Beyşehir Belediye Başkanı Adil Bayındır, göldeki su düzeyinin şu an en az kotun altında olduğunu, gölün kaynaklarının zenginleştirilmesi gerektiğin belirterek, şunları söyledi:

“Devletimizin kıymetli yönetenlerine, devletimizin Beyşehir Gölü ile ilgili tasarrufta bulunan Devlet Su İşleri yetkililerimize buradan seslenmek istiyorum. En az ve azamî makus diye bir kavram var. Beyşehir Gölü’nün en az makûs 1122,40’dır. Şu gördüğünüz 1121,60’lar, 70’lerdedir. Ortada 80-90 santimetre su farkı vardır.

Beyşehir Gölü ülkemizin iktisadı için tarım alanlarını sulama bakımından minimumdan sonraki kotn alınmasında hiçbir sakınca yoktur. Lakin ne vakit 1122,40’ın altına düştüğünde, Beyşehir Gölü kıyısında çekilmeler, gölün içindeki floranın güneşi görmesiyle otlanmanın, sarmaşıklar halinde Beyşehir Gölü’nü sarmasının ziyanını biz görüyoruz.

Kenarda tor, batak, balcık oluşturarak ve yükseldiği vakitte da bu balçık ve batak kanalları tıkayarak ziyan vermektedir. Aksi halde Beyşehir Gölü’nün kaynaklarını geliştirme üzere bir fikrin içine girmezsek, yarını planlamazsak, bu gölü yarın ki kuşaklara ulaştırmamız sıkıntı görünüyor.”

BİLİMSEL ÇALIŞMA YAPILMALI

Adil Bayındır, Beyşehir Gölü’nün büsbütün yok olmaması için bilimsel çalışması gerektiğini belirterek, şöyle devam etti:

Teknolojinin ağır olduğu çağdayız.

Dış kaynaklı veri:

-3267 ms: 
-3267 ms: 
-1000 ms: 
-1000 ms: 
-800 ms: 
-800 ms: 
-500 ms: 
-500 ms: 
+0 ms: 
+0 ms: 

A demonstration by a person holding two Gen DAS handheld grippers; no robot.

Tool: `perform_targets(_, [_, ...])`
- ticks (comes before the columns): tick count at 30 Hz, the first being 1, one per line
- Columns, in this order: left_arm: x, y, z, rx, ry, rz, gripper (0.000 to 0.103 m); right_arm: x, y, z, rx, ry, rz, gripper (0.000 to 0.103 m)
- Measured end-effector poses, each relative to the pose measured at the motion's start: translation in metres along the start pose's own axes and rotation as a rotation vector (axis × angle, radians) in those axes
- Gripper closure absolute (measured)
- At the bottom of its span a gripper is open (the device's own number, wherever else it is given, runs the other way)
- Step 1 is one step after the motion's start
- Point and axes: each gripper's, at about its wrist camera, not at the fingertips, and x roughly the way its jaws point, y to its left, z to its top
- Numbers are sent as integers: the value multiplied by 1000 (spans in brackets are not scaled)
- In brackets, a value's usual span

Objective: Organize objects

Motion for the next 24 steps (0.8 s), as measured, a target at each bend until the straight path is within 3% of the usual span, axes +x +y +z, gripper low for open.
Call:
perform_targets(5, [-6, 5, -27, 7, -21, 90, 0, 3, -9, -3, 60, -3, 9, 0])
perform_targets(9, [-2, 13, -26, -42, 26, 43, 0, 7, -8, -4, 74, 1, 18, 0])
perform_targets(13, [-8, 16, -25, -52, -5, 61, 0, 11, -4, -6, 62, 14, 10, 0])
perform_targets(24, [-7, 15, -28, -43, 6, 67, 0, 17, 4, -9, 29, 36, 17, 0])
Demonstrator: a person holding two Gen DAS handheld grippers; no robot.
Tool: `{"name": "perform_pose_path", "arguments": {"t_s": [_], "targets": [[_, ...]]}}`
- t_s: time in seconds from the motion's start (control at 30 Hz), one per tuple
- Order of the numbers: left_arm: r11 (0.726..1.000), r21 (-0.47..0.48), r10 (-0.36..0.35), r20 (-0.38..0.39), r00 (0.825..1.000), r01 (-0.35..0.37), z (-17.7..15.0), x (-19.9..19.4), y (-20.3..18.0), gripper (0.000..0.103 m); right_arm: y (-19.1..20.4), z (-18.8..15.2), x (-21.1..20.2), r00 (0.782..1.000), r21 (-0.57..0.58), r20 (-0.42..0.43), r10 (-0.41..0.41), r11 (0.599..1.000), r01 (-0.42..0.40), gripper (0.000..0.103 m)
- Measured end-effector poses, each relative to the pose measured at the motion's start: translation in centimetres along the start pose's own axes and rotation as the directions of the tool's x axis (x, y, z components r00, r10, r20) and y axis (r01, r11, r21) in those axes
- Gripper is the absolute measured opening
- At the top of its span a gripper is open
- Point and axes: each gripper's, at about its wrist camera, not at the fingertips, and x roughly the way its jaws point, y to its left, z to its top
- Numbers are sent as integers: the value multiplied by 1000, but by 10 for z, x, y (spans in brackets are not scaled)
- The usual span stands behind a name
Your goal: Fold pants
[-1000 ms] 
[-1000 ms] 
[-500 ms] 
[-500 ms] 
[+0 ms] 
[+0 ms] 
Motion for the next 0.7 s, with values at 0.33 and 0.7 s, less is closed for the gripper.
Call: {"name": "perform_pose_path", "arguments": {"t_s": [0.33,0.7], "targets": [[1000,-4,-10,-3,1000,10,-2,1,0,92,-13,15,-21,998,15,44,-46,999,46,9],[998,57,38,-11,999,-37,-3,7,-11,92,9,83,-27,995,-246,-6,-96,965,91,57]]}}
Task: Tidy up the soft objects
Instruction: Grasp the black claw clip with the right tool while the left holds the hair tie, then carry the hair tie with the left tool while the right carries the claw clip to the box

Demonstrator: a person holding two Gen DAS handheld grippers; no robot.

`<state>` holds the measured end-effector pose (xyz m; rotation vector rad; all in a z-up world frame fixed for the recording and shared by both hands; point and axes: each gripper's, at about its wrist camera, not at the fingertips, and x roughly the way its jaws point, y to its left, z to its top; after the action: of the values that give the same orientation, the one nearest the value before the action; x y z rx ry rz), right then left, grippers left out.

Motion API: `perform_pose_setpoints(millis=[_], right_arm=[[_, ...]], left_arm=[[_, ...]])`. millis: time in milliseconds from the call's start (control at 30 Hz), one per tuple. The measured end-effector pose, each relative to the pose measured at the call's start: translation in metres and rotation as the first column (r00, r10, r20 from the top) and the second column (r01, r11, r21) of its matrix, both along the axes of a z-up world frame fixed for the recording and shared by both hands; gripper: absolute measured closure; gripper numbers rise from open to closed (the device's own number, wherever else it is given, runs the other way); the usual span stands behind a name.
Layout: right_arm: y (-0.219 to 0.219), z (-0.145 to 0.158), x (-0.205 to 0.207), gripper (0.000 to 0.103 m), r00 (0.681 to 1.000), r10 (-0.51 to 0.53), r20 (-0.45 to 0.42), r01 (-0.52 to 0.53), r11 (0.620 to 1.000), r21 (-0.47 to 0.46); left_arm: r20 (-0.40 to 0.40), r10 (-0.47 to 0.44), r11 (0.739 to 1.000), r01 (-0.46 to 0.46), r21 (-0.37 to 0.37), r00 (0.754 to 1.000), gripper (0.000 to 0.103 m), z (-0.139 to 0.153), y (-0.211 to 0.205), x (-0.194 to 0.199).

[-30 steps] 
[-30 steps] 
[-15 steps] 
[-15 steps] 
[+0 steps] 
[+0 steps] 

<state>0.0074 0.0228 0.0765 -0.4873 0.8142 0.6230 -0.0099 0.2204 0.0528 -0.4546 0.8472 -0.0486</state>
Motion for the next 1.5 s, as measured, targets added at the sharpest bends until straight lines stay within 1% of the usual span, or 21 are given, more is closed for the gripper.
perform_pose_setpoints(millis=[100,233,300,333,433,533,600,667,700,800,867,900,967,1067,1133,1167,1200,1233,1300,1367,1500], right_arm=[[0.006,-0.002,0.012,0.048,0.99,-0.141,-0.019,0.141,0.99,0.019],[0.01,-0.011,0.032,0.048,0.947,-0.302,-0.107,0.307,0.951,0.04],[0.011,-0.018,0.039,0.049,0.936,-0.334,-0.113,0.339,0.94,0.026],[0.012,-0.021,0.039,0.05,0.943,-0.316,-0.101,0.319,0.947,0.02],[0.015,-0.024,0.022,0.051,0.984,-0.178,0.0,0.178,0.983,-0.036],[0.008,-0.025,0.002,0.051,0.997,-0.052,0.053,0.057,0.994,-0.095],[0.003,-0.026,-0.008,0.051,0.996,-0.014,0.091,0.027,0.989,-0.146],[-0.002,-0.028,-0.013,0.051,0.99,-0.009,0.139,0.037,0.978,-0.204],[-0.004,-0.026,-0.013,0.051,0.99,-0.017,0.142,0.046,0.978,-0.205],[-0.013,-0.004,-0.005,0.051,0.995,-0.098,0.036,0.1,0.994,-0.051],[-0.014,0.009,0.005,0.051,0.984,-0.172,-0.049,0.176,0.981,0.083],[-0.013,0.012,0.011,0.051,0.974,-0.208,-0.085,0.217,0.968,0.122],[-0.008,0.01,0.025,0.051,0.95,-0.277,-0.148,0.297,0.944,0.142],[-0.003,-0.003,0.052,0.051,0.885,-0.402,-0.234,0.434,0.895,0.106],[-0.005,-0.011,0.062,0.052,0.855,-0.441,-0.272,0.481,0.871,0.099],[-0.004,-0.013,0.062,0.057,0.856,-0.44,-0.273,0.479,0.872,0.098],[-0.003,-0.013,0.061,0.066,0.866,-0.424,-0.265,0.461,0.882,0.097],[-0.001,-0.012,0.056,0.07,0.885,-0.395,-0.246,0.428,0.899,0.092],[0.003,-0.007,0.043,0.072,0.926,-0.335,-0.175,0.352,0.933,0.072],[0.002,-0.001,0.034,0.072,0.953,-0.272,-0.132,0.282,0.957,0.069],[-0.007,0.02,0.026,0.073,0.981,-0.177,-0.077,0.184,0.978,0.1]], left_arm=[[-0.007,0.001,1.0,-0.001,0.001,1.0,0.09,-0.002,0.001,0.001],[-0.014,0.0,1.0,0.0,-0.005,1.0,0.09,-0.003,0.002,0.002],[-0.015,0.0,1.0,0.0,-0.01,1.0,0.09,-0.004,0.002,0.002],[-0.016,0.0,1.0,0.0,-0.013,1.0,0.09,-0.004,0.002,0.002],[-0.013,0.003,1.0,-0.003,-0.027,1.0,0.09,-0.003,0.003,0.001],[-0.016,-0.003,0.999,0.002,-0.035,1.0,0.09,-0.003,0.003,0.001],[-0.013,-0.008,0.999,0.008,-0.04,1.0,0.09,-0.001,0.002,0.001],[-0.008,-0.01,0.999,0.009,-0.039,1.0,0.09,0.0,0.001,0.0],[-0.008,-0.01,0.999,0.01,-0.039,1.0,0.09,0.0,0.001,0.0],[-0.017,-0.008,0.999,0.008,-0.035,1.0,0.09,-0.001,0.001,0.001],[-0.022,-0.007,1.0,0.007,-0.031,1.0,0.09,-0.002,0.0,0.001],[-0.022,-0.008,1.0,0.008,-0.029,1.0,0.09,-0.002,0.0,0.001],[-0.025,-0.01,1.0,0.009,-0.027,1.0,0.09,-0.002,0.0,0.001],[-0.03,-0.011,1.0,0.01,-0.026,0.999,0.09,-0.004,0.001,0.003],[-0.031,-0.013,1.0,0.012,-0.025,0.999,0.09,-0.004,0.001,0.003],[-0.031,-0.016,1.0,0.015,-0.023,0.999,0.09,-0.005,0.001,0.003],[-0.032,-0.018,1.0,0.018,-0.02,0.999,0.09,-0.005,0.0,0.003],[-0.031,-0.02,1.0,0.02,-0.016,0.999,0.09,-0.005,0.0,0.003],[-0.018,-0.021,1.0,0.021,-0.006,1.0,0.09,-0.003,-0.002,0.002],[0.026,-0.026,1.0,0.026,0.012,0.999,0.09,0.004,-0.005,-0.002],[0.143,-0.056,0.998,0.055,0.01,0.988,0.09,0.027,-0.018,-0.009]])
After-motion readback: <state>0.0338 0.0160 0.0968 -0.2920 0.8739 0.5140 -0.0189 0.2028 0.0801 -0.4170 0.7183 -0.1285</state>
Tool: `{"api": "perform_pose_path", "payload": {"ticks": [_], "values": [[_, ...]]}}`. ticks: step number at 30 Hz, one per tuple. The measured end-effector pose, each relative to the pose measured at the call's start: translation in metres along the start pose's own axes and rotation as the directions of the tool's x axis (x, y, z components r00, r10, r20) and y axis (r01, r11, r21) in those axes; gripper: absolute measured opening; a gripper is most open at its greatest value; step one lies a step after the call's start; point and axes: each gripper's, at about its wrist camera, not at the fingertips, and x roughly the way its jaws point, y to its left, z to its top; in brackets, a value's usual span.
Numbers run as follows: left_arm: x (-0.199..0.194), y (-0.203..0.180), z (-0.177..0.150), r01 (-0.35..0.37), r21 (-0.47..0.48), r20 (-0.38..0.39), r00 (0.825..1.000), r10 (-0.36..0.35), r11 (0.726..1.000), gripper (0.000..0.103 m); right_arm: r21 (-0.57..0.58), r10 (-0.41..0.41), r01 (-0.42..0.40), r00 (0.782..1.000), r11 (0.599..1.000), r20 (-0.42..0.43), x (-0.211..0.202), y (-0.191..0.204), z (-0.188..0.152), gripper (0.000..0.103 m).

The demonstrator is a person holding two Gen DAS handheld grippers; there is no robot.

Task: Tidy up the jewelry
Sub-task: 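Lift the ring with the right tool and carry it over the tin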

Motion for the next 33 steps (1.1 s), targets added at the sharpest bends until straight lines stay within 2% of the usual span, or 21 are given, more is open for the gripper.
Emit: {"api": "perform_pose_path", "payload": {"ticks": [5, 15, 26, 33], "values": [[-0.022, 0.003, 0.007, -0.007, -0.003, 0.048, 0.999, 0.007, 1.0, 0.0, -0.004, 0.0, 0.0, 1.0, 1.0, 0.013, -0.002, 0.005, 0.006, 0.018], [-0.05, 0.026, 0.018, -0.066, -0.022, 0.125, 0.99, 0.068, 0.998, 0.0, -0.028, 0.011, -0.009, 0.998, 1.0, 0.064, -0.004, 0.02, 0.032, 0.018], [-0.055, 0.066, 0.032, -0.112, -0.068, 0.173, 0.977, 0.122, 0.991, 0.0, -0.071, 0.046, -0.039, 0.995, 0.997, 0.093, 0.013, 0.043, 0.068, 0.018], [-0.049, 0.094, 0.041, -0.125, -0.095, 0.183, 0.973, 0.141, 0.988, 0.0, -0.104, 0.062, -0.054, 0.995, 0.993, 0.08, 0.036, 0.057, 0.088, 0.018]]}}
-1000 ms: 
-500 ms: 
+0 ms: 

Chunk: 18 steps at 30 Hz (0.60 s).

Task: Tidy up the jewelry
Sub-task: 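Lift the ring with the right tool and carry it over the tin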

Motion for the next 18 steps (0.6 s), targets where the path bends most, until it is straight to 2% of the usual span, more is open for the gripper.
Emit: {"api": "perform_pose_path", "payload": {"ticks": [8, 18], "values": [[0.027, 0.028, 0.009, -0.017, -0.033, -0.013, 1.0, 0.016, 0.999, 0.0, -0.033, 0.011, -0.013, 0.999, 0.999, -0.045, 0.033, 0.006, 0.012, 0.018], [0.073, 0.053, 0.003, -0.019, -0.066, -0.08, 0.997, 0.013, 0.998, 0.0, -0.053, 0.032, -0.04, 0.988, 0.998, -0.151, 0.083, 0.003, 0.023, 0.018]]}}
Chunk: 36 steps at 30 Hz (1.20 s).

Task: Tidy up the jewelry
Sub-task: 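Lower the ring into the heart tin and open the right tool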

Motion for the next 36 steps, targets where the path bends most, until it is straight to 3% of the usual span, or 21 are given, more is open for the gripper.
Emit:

Yer altı tespitlerini yapabiliyor muyuz? Yapıyoruz. Yer altı çekimlerini yapabiliyor muyuz? Yapıyoruz. Bunun yer altı taban etütlerini vaktinde MTA (Maden Tetkik Arama) yıllar önce yaptı mı? Yaptı.

Bütün bunlar birleştirilerek, bilimsel çalışma yapılarak Allah’u tealanın lütfettiği masmavi gölü, içilebilir niteliği olan bu gölün suyunu zenginleştirmenin, geliştirmenin planlarını yapmak boynumuzun borcu.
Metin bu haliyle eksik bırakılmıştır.